- Exercise instructions -
Transcribe every line of the entries exactly.

- Task input -
● ● ● ●

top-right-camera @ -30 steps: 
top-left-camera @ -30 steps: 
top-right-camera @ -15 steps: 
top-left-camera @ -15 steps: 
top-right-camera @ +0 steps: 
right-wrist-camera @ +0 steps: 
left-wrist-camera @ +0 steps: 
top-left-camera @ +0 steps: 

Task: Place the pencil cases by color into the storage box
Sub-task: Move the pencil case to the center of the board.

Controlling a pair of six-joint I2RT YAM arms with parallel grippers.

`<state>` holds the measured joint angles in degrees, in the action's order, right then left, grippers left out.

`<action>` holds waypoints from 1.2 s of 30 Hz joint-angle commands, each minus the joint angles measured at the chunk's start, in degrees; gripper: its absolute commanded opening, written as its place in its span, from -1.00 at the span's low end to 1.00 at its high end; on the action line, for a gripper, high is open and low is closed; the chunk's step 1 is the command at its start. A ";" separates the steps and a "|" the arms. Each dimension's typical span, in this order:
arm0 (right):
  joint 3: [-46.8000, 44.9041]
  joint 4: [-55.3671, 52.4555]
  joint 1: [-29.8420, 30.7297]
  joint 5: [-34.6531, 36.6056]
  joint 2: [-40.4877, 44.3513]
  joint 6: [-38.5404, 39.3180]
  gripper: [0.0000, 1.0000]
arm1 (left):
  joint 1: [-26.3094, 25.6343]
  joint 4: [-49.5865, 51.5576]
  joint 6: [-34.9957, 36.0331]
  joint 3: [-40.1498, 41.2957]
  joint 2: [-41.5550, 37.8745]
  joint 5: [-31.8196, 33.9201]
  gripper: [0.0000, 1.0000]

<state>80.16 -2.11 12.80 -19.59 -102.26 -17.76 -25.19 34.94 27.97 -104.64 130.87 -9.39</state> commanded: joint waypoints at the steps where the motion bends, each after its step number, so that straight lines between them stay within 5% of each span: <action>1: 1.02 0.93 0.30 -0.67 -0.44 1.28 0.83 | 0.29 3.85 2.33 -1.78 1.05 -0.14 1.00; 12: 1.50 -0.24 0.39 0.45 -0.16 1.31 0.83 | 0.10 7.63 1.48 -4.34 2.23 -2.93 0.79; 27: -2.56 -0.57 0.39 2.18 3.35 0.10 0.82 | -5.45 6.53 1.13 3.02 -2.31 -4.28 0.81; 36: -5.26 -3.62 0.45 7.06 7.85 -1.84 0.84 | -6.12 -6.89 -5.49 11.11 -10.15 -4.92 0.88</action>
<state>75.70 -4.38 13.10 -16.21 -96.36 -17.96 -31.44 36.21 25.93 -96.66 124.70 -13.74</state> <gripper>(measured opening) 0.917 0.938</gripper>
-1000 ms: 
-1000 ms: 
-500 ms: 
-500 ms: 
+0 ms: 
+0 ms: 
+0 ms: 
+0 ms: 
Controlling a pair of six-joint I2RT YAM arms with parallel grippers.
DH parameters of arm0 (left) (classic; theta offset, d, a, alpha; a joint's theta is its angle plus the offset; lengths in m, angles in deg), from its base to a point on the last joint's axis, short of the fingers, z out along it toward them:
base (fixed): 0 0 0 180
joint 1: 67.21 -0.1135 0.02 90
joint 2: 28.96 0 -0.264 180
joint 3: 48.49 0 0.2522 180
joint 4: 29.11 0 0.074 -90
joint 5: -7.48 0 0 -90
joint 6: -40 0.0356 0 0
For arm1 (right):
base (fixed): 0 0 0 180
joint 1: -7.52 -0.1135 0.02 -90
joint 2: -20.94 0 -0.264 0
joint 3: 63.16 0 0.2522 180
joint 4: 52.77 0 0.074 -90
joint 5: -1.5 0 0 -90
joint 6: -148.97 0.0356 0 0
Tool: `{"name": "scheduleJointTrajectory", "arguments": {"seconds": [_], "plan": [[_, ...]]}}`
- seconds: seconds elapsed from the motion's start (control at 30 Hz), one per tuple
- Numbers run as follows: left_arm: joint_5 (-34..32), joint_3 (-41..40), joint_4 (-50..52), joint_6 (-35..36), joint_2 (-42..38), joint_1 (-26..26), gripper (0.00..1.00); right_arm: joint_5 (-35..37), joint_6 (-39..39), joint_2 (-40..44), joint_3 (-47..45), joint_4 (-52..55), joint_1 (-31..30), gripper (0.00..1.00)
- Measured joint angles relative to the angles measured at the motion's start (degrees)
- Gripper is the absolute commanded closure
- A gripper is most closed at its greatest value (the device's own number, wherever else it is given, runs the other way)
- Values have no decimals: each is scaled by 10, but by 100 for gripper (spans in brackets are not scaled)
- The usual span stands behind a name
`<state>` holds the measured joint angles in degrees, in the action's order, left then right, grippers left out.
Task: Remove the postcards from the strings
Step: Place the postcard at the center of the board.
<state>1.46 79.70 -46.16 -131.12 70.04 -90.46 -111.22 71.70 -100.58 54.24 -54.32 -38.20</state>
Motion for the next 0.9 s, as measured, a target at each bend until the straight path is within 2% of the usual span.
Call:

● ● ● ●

- Answer below -
top-right-camera @ -30 steps: 
top-left-camera @ -30 steps: 
top-right-camera @ -15 steps: 
top-left-camera @ -15 steps: 
top-right-camera @ +0 steps: 
right-wrist-camera @ +0 steps: 
left-wrist-camera @ +0 steps: 
top-left-camera @ +0 steps: 

Task: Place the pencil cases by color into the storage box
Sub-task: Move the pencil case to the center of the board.

Controlling a pair of six-joint I2RT YAM arms with parallel grippers.

`<state>` holds the measured joint angles in degrees, in the action's order, right then left, grippers left out.

`<action>` holds waypoints from 1.2 s of 30 Hz joint-angle commands, each minus the joint angles measured at the chunk's start, in degrees; gripper: its absolute commanded opening, written as its place in its span, from -1.00 at the span's low end to 1.00 at its high end; on the action line, for a gripper, high is open and low is closed; the chunk's step 1 is the command at its start. A ";" separates the steps and a "|" the arms. Each dimension's typical span, in this order:
arm0 (right):
  joint 3: [-46.8000, 44.9041]
  joint 4: [-55.3671, 52.4555]
  joint 1: [-29.8420, 30.7297]
  joint 5: [-34.6531, 36.6056]
  joint 2: [-40.4877, 44.3513]
  joint 6: [-38.5404, 39.3180]
  gripper: [0.0000, 1.0000]
arm1 (left):
  joint 1: [-26.3094, 25.6343]
  joint 4: [-49.5865, 51.5576]
  joint 6: [-34.9957, 36.0331]
  joint 3: [-40.1498, 41.2957]
  joint 2: [-41.5550, 37.8745]
  joint 5: [-31.8196, 33.9201]
  gripper: [0.0000, 1.0000]

<state>80.16 -2.11 12.80 -19.59 -102.26 -17.76 -25.19 34.94 27.97 -104.64 130.87 -9.39</state> commanded: joint waypoints at the steps where the motion bends, each after its step number, so that straight lines between them stay within 5% of each span: <action>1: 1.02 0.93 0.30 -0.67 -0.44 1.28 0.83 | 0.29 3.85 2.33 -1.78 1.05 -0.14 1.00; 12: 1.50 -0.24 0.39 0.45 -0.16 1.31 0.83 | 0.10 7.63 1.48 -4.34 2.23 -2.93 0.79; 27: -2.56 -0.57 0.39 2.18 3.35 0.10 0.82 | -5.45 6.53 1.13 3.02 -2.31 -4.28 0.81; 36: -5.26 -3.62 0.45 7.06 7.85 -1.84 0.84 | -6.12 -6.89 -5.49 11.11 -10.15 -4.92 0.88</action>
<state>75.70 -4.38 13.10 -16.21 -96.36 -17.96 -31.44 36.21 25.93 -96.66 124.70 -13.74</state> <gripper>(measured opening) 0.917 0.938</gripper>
-1000 ms: 
-1000 ms: 
-500 ms: 
-500 ms: 
+0 ms: 
+0 ms: 
+0 ms: 
+0 ms: 
Controlling a pair of six-joint I2RT YAM arms with parallel grippers.
DH parameters of arm0 (left) (classic; theta offset, d, a, alpha; a joint's theta is its angle plus the offset; lengths in m, angles in deg), from its base to a point on the last joint's axis, short of the fingers, z out along it toward them:
base (fixed): 0 0 0 180
joint 1: 67.21 -0.1135 0.02 90
joint 2: 28.96 0 -0.264 180
joint 3: 48.49 0 0.2522 180
joint 4: 29.11 0 0.074 -90
joint 5: -7.48 0 0 -90
joint 6: -40 0.0356 0 0
For arm1 (right):
base (fixed): 0 0 0 180
joint 1: -7.52 -0.1135 0.02 -90
joint 2: -20.94 0 -0.264 0
joint 3: 63.16 0 0.2522 180
joint 4: 52.77 0 0.074 -90
joint 5: -1.5 0 0 -90
joint 6: -148.97 0.0356 0 0
Tool: `{"name": "scheduleJointTrajectory", "arguments": {"seconds": [_], "plan": [[_, ...]]}}`
- seconds: seconds elapsed from the motion's start (control at 30 Hz), one per tuple
- Numbers run as follows: left_arm: joint_5 (-34..32), joint_3 (-41..40), joint_4 (-50..52), joint_6 (-35..36), joint_2 (-42..38), joint_1 (-26..26), gripper (0.00..1.00); right_arm: joint_5 (-35..37), joint_6 (-39..39), joint_2 (-40..44), joint_3 (-47..45), joint_4 (-52..55), joint_1 (-31..30), gripper (0.00..1.00)
- Measured joint angles relative to the angles measured at the motion's start (degrees)
- Gripper is the absolute commanded closure
- A gripper is most closed at its greatest value (the device's own number, wherever else it is given, runs the other way)
- Values have no decimals: each is scaled by 10, but by 100 for gripper (spans in brackets are not scaled)
- The usual span stands behind a name
`<state>` holds the measured joint angles in degrees, in the action's order, left then right, grippers left out.
Task: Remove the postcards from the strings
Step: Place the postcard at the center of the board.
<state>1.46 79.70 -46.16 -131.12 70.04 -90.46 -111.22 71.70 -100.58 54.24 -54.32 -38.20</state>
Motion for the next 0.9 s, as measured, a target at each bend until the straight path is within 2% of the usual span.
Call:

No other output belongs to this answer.